The problem portion of the program now works, as I have corrected where
my strings were getting converted to integers. However, if it is OK. I'd
like to discuss and ask a few questions on a few things that have been
brought up.
Mark:
You commented on the non-Pythonic nature of my program. HA HA HA! I
don't doubt it!
I am coming from a BASIC background based on line numbers and GOTO and
GOSUB statements, and when I read this book on Python I am sure I
understood it in terms of that old BASIC. Hence, my nested FOR
statements have been laid out in layers as I did it in this Python
program because that is how I envisioned those statements through BASIC
eyes. BUT, they might also have looked something like:
30 FORX=1TOZ:FORC=1TOE:<do something here>:NEXTE:NEXTZ
The fact is, I am VERY interested in acquiring that 'Pythonic' view you
mention and I have encountered that term bandied about on the Internet,
but have come away confused as to exactly what Pythonic Thinking really
is! The writers seem to take it for granted I know. I don't.

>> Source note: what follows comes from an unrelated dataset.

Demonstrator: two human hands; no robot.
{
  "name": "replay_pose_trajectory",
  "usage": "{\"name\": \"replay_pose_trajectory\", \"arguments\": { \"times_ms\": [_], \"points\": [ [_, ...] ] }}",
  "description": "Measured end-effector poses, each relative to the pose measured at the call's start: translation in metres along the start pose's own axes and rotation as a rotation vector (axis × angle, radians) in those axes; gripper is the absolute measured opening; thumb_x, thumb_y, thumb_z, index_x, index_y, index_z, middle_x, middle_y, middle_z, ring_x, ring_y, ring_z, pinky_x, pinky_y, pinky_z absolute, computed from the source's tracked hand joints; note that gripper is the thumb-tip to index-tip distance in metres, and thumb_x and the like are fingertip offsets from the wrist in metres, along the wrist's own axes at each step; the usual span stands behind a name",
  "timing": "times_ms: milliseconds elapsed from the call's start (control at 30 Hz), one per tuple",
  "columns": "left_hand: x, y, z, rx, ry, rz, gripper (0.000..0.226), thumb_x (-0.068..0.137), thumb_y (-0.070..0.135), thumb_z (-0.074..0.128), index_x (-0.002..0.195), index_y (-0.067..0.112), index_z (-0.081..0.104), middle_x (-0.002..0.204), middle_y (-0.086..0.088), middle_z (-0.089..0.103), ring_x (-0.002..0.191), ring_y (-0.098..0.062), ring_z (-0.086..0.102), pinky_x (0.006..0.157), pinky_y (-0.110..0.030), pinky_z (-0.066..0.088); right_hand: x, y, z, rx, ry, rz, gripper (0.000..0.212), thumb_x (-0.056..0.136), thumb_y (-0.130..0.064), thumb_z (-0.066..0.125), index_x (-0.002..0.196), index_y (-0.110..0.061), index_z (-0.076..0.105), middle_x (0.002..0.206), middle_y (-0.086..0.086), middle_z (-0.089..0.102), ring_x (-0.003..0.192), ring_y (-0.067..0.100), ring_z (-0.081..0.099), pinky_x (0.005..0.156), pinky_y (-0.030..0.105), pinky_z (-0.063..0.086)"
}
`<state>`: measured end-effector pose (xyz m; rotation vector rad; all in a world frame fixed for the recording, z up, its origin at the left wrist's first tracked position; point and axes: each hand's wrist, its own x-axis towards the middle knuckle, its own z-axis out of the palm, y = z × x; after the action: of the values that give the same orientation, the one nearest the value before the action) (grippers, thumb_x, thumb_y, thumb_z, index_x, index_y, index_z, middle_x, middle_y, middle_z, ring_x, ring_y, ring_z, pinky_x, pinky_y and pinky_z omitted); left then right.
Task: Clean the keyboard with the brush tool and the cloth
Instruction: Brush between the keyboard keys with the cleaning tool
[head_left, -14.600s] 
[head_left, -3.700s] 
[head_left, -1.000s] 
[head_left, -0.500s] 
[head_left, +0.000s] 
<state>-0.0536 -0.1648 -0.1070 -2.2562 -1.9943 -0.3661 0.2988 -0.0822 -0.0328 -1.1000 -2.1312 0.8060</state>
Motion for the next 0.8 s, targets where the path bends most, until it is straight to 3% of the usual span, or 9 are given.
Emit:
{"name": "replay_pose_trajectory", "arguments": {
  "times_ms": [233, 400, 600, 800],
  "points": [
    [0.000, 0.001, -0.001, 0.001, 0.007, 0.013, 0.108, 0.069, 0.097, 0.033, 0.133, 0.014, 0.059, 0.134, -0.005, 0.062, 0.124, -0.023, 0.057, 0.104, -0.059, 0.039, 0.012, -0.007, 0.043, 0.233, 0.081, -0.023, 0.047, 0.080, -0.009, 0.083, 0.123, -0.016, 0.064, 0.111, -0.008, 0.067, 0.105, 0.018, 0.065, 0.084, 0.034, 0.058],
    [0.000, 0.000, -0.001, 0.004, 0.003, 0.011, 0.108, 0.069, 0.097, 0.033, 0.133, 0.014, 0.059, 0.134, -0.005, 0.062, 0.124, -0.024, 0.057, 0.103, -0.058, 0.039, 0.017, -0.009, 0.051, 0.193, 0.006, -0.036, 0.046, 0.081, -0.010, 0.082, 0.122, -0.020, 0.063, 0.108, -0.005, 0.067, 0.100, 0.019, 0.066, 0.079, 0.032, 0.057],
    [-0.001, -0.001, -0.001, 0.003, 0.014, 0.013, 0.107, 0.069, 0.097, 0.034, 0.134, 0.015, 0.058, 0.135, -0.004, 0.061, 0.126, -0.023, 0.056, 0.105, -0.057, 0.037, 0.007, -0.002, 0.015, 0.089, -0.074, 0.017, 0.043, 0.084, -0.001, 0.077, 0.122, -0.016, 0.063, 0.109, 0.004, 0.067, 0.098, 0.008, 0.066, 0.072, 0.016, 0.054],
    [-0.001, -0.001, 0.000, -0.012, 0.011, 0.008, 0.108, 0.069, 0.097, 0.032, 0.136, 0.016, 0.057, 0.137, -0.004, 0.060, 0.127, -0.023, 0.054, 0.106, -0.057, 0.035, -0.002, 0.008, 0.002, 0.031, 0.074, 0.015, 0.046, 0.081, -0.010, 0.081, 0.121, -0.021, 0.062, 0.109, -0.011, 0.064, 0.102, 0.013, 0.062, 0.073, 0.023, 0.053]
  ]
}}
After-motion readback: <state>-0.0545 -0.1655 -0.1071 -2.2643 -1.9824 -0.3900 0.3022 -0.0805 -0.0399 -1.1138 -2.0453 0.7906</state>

After all, the way I laid the code out in my program is actually
functional. So, I am really curious about the benefit of a Pythonic Way,
and what it looks and reads like...
Is their a Pythonic Table anywhere on the Internet, where various
possible coding methods in Python are contrasted to the real Pythonic
Way? -So I can examine and study the contrasted structure to understand
what the Pythonic Structure is accomplishing? (Maybe I am asking the
wrong question here.)
I must confess that I had, when first writing the code to discover the
maximum size of each column for later print to screen, searched the
Internet for a python statement or an import of some kind that I could
simply hand my block of data to, and have it come back with the maximum
sizes of the columns. (Yes. I'm an optimist! :) ). But, I did find the
below piece of code which sounded like it was doing what I wanted, so I
tested it and then integrated into my program:
lens = [max(map(len, col)) for col in zip(*catalog2)]
It worked great! So I kept it (as a thing of utter beauty) as I was awed
by it. -until I started getting that syntactic error pointing to that
line. The problem is, I didn't understand the commands within the above
statement (max, map, zip, and the * usage) and how they were
interactively accomplishing things (the statement was utterly over my
head at this juncture), and when it came to debugging, after a few
embedded print statements failed to tip me off to the problem and the
bug persisted, I kept suspecting the statement......so I decided to
replace the above code with something that was very familiar and
understandable to me (albeit, not a thing of pythonic beauty):
lens = [0] * len(catalog2[0])
for line_number in range(len(catalog2)):
for col in range(len(catalog2[line_number])):
if lens[col] < len(catalog2[line_number][col]):
lens[col] = len(catalog2[line_number][col])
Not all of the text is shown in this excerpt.